Hello all! Today I did something that made me really proud of myself, and although it may not seem like anything to the average person, it was a lot to me! I'm working through FB Strong at the moment (just finished week 2 earlier today!) and normally along with the workout that's automatically scheduled I will add my own extra credit--a short 10 minute HIIT/Cardio workout or an extra burnout round for whatever part of my body I just worked--and then I will also go for a walk afterwards. I know it's a lot for my body to handle, especially since I have an active job that I've been getting more hours at recently, but I do try to get in 7,000-10,000 steps a day (excluding my workout since I use my phone as a tracker and don't have my phone on me during those) and normally without my walk I'm not anywhere near that. Sometimes I really want to go on a walk, and other days, like today, I just don't. So, I simply didn't. Part of my brain wants me to beat myself up for it, but the other part knows that I'm tired and don't need to force myself to do extra work if I don't want to. So I took the time that I would've spent going on a walk and cleaned up the house instead (I'm sure my mom will be happy with my choice!), which actually made me feel really calm and relaxed. I also plan to try to decrease my time spent working out next week (maybe cutting out a few of the extra credits) as I do feel a bit overworked at the moment.

As far as calorie counting goes, I've been struggling a bit. I haven't used cronometer recently at all, but I've been writing down what I eat and roughly estimating the calories on the notes app on my phone--definitely a step in the right direction, but I know I should be doing better. My biggest issue is that I'm still losing weight (about five pounds in the last month or so) and I know it's because I'm not eating enough. I'm averaging about 1,500-1,600 calories a day which is only about one hundred or so above my BMR and I really want to start eating more, but I just don't know how to approach doing so. I normally have a snack of some fruit (a banana or some melon on most days) before my morning workout, then my first meal at around 12, snacks in between that and dinner, and then normally a snack or two after dinner. I really struggle with eating after dinner as sometimes I'm still a bit hungry but I genuinely just can't figure out what I want. I also don't want to jump up to eating a ton more each day all at once, so I'm not sure if increasing by a snack or two (trying not to think in terms of a caloric number here) a day for a week or so and then a little more the next week would be beneficial? I oftentimes feel really weak and tired throughout the day so I definitely need to make eating more a priority, but it's been difficult to figure out the "right way" to go about doing it. Any tips would be greatly appreciated!

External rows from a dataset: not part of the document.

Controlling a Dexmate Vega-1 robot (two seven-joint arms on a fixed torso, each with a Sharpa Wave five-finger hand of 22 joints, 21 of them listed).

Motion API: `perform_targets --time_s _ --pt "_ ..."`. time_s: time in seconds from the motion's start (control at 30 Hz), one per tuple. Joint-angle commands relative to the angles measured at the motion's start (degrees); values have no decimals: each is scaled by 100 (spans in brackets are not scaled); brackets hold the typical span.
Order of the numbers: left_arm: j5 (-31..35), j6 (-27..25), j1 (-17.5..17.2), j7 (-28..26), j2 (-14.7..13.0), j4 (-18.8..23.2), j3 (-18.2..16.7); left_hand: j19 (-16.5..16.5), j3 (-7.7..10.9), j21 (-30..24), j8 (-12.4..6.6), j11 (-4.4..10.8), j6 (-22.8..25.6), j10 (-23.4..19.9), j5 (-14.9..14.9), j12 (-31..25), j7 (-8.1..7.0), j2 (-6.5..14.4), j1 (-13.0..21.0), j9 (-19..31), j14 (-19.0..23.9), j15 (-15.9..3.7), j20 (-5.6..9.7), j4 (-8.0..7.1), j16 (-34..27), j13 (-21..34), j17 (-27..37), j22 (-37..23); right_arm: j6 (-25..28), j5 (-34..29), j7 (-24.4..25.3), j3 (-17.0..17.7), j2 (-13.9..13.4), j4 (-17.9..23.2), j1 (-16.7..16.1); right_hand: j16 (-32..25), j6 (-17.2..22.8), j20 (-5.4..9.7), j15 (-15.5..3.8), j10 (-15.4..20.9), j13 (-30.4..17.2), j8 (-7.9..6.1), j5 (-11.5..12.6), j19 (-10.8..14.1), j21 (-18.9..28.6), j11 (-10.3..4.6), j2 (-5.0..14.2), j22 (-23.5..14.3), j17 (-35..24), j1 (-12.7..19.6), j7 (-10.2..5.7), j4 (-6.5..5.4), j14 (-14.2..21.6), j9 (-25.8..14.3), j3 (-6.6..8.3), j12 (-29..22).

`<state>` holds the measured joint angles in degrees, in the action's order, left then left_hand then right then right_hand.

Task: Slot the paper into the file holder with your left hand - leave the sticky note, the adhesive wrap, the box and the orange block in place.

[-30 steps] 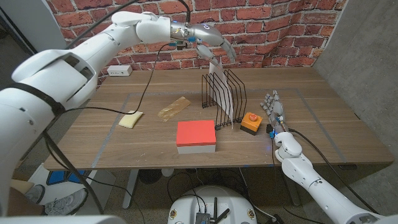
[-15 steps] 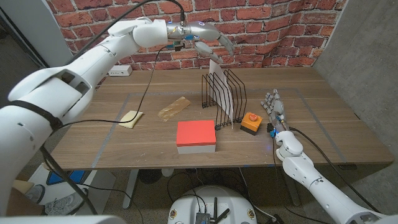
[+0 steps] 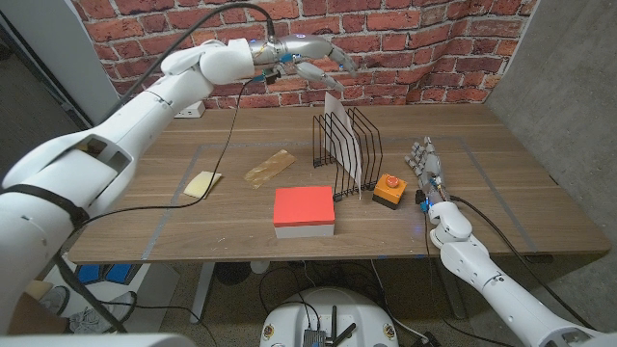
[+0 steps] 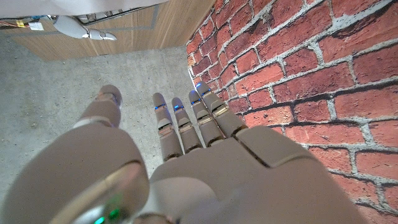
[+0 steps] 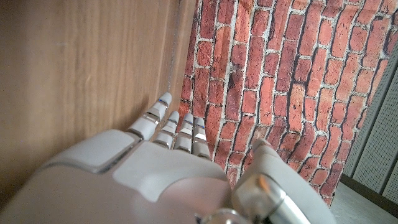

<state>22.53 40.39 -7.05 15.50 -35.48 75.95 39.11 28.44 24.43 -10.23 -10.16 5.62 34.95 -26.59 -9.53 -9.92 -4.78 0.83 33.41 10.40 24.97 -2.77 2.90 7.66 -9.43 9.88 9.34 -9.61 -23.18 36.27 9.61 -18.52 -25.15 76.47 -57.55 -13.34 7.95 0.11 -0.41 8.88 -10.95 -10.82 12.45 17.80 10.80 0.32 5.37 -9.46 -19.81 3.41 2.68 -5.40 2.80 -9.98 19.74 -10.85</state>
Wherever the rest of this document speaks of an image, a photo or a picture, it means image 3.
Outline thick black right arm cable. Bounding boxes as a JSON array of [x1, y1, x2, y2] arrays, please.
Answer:
[[448, 194, 597, 332]]

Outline brown trouser leg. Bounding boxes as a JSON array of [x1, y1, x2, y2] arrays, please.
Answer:
[[7, 291, 68, 334]]

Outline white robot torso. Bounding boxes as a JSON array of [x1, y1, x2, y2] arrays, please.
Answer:
[[0, 332, 617, 347]]

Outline grey tape outline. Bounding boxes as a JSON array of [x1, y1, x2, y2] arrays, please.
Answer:
[[141, 137, 539, 261]]

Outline grey electronics module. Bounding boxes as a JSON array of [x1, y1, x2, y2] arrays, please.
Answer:
[[302, 328, 327, 347]]

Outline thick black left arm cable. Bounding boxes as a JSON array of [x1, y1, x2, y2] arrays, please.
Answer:
[[50, 1, 277, 334]]

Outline tan translucent adhesive wrap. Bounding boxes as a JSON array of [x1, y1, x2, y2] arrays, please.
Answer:
[[243, 148, 298, 190]]

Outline red brick printed backdrop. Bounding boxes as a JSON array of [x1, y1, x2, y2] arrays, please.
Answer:
[[70, 0, 539, 141]]

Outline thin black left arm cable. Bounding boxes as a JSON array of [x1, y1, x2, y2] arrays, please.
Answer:
[[79, 76, 259, 227]]

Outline grey sneaker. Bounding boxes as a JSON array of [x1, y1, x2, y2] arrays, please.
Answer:
[[67, 291, 140, 334], [38, 285, 71, 317]]

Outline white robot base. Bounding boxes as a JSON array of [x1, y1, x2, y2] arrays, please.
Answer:
[[259, 287, 400, 347]]

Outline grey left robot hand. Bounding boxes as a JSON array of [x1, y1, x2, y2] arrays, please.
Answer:
[[249, 33, 360, 93]]

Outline red and white box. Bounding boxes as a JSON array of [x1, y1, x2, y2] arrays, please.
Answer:
[[272, 185, 336, 240]]

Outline white power strip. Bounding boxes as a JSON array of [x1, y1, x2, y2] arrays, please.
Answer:
[[173, 100, 207, 120]]

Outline tan cardboard box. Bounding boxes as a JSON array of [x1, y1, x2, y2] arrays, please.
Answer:
[[23, 279, 53, 301]]

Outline black wire file holder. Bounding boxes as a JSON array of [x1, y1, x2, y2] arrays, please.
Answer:
[[311, 106, 385, 203]]

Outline orange block with red button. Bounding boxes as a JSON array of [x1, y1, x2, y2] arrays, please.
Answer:
[[371, 173, 409, 211]]

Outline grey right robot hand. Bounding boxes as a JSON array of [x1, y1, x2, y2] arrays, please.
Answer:
[[404, 136, 452, 207]]

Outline white floor board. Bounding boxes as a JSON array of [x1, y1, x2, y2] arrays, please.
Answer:
[[42, 253, 180, 334]]

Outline blue floor pad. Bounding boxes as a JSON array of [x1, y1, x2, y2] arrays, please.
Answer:
[[75, 263, 103, 285], [104, 263, 142, 285]]

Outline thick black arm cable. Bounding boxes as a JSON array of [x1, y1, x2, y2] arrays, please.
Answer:
[[50, 1, 277, 334], [448, 194, 597, 332]]

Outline white paper sheet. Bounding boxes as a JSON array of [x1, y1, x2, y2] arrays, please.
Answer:
[[321, 91, 363, 188]]

I'm very aware that I'm probably doing a bit too much activity at the moment and I'm slowly trying to lessen my guilt about taking a rest day or two a week. I'm also trying not to compare myself to other people's workout schedules and daily food intake as I know that everybody is different and what works for them probably won't work for me. I've always been someone who struggles with the constant thought of not doing and/or being enough, so I think taking a step back and realizing that eating healthy and just being active most days is what's really important would be beneficial at this moment.

I hope all of you fellow Blender's have had a great day!